▸ TASK ITEM:
For each line below that includes the word "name", make a copy.

▸ GIVEN DATA:
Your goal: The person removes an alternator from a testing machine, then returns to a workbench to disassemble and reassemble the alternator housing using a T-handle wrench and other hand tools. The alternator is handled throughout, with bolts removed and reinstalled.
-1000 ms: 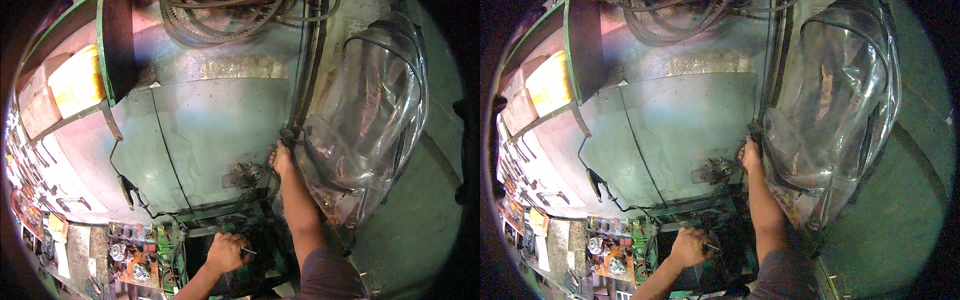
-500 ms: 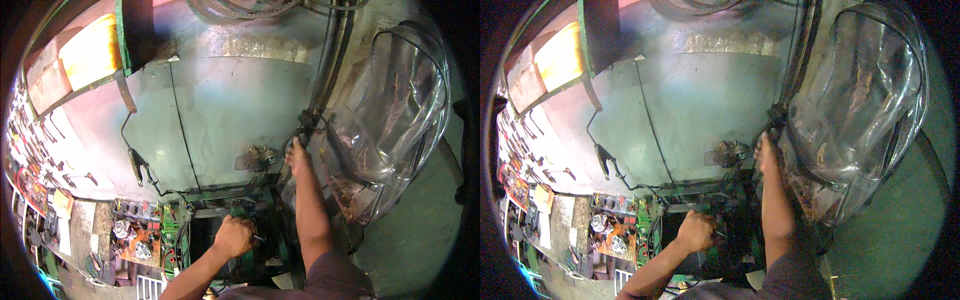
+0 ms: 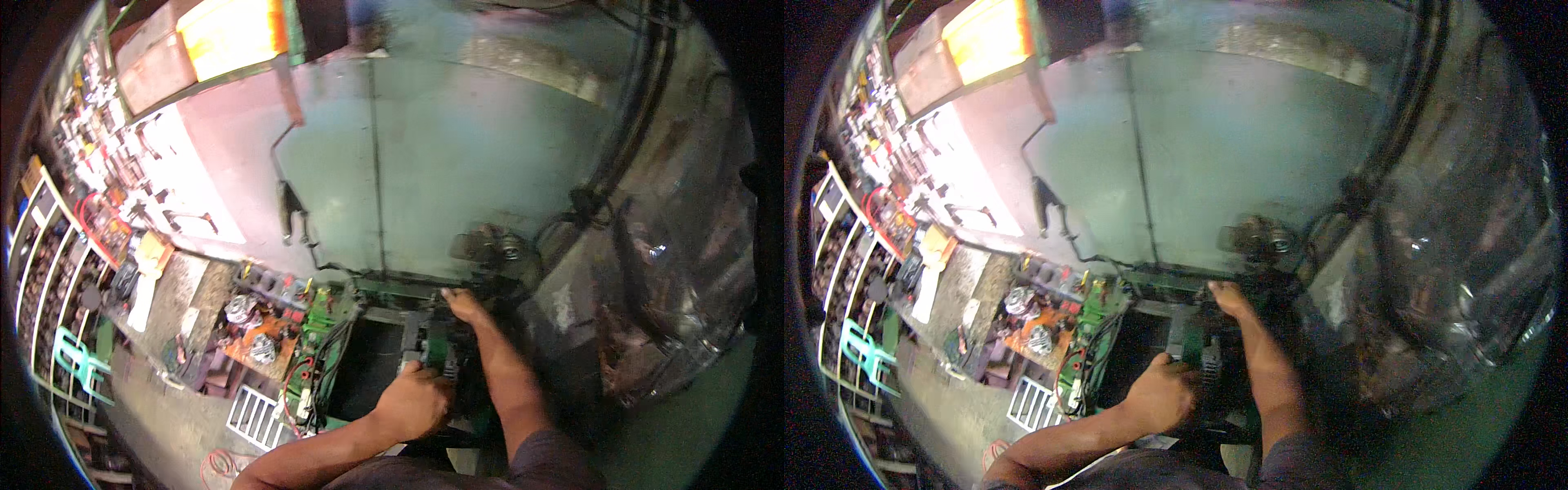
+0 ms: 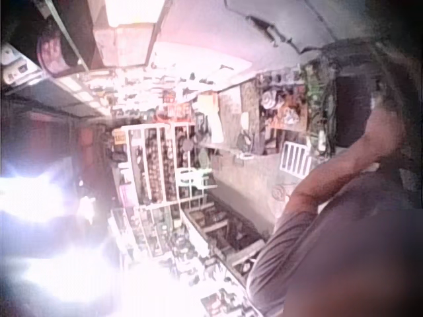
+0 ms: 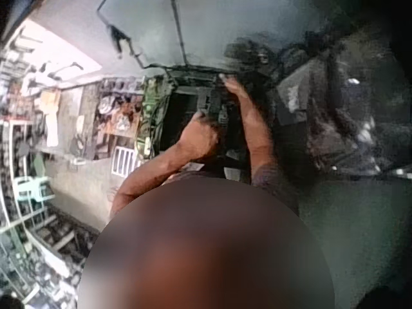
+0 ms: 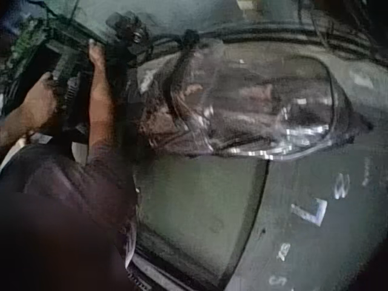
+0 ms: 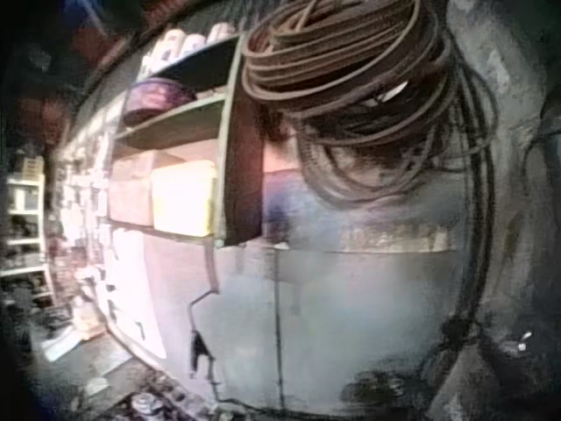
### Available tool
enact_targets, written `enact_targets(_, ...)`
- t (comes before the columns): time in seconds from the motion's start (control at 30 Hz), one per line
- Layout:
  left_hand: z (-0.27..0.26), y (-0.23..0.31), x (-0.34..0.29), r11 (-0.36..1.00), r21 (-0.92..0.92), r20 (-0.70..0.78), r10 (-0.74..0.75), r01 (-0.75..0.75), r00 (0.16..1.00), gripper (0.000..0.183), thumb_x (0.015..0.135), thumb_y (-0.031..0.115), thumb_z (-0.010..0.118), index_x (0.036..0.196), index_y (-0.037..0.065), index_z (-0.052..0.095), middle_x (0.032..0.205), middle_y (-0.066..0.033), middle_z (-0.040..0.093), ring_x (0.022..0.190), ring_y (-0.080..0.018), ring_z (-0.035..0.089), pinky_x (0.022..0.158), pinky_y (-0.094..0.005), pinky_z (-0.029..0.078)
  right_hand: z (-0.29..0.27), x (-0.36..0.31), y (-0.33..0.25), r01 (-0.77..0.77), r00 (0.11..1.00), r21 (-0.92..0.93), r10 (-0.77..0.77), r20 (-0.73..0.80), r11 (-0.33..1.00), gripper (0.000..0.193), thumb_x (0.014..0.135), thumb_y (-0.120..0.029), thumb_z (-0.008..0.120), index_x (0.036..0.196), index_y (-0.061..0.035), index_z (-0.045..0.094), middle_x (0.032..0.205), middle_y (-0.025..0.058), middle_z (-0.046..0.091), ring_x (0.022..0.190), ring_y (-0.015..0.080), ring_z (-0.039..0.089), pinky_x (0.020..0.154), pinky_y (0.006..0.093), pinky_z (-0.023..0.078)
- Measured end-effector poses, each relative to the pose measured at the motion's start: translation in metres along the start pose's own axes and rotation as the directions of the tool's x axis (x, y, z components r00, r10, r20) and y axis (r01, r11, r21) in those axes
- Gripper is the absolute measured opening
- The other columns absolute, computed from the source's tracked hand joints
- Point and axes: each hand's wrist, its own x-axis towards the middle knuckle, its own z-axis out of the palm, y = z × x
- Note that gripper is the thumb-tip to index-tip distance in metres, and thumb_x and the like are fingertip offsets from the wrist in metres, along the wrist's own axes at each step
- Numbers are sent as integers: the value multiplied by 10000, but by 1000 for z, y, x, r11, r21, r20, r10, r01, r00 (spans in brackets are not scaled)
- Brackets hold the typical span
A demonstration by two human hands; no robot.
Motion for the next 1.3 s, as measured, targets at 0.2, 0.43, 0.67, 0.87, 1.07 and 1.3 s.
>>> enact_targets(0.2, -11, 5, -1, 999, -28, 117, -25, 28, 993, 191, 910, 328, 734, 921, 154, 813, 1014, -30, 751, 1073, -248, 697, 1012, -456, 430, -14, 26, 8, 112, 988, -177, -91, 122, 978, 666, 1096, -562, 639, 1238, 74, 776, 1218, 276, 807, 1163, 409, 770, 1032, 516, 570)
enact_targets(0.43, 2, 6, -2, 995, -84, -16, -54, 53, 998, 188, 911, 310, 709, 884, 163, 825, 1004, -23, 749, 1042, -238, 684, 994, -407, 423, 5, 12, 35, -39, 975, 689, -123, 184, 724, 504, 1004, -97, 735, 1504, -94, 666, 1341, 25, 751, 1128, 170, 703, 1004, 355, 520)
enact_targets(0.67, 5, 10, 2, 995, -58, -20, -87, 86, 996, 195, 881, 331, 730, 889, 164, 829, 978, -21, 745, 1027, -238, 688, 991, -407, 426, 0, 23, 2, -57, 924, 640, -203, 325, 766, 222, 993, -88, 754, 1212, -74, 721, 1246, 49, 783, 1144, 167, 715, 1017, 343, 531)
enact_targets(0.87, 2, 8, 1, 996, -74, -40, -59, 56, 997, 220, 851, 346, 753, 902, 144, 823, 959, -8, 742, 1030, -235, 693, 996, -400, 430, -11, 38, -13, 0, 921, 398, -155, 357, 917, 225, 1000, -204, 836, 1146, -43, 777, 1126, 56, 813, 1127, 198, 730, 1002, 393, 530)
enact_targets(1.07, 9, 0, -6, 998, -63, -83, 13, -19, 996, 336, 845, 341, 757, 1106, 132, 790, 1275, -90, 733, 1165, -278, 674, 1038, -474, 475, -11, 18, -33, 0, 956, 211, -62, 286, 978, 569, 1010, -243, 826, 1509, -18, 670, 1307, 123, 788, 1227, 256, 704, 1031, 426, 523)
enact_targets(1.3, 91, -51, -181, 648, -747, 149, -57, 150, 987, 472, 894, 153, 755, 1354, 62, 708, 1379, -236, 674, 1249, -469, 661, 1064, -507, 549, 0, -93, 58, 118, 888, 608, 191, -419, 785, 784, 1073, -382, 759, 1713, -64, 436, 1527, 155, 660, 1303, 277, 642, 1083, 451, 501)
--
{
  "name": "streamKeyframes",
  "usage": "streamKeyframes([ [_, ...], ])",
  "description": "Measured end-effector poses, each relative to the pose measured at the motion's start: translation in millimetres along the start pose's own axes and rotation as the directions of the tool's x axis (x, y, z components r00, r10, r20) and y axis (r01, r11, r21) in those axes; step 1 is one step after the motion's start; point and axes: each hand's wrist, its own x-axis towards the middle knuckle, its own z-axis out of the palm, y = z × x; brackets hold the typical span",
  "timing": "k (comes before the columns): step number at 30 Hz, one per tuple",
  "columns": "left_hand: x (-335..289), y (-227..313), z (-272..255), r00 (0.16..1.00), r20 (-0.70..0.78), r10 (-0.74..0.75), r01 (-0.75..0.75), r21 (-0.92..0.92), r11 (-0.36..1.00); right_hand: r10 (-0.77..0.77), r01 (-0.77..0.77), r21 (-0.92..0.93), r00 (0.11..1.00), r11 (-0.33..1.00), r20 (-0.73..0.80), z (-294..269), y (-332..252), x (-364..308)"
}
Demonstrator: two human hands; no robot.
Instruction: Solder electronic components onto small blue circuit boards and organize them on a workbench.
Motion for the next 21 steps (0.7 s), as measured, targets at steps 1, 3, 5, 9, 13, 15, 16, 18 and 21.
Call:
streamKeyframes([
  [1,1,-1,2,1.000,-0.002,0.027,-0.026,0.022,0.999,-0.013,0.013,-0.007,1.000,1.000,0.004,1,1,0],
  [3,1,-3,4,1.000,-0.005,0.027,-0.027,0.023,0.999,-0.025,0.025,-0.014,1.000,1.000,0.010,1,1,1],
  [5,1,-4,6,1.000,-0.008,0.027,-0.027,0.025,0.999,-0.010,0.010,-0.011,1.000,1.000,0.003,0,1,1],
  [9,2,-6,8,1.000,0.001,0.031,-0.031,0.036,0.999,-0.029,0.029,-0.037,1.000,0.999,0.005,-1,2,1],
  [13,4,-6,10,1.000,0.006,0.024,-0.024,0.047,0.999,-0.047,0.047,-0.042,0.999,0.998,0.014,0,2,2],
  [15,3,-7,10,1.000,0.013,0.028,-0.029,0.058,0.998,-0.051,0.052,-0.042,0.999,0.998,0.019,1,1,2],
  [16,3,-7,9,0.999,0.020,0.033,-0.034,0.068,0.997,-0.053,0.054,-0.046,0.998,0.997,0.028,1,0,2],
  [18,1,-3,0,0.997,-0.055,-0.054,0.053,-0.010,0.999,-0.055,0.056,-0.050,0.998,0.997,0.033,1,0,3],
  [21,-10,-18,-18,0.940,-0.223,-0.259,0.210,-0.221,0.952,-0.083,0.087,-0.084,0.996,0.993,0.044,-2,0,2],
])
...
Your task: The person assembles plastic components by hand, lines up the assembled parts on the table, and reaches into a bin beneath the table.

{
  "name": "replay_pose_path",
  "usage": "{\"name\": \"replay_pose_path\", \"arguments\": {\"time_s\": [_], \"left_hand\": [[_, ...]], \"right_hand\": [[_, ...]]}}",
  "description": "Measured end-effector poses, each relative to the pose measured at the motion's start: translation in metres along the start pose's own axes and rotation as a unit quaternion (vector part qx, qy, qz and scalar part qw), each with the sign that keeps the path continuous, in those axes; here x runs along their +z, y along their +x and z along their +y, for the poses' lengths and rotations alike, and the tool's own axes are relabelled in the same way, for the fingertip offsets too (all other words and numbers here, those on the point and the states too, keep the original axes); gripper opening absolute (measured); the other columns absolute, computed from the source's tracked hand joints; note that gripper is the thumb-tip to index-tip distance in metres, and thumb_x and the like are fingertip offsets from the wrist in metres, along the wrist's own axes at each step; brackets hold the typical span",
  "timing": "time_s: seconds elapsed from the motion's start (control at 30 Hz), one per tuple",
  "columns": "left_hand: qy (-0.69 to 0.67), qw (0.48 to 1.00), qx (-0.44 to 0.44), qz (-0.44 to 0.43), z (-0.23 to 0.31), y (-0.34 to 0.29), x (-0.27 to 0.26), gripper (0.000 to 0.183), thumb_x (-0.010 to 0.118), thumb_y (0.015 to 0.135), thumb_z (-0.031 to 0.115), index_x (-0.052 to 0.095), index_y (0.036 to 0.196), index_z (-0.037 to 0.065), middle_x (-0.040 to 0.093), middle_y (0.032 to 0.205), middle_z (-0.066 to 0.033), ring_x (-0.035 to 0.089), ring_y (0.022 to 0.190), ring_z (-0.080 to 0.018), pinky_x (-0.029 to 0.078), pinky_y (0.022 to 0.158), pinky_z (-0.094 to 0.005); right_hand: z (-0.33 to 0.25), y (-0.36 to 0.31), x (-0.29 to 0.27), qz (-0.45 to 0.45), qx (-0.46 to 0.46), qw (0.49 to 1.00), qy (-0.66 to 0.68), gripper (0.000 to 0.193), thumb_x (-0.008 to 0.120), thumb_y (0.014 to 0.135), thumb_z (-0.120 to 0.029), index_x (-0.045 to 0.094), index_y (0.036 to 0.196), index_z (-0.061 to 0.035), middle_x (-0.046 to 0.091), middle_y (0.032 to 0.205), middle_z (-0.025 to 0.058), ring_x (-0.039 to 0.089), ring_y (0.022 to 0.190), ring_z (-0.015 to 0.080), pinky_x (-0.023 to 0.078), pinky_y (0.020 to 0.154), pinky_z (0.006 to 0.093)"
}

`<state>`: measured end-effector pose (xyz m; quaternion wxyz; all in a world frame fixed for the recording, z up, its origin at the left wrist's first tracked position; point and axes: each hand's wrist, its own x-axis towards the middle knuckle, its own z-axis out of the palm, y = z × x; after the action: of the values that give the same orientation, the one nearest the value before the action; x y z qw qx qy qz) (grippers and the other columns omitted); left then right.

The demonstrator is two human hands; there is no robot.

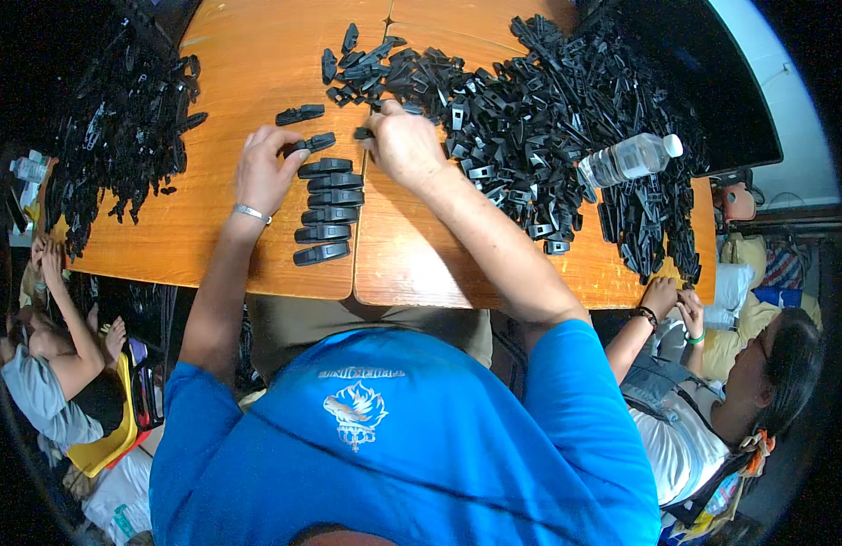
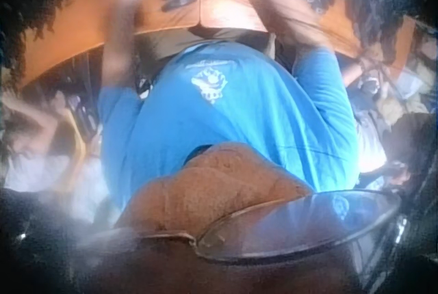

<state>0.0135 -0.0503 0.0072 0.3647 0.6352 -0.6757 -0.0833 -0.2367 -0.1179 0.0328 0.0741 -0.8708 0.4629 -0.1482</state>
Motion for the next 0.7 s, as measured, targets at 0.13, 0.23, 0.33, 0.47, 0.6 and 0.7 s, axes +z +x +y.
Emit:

▸ REPLY TO THE TASK:
  "name": "streamKeyframes",
  "name": "replay_pose_path",
  "usage": "{\"name\": \"replay_pose_path\", \"arguments\": {\"time_s\": [_], \"left_hand\": [[_, ...]], \"right_hand\": [[_, ...]]}}",

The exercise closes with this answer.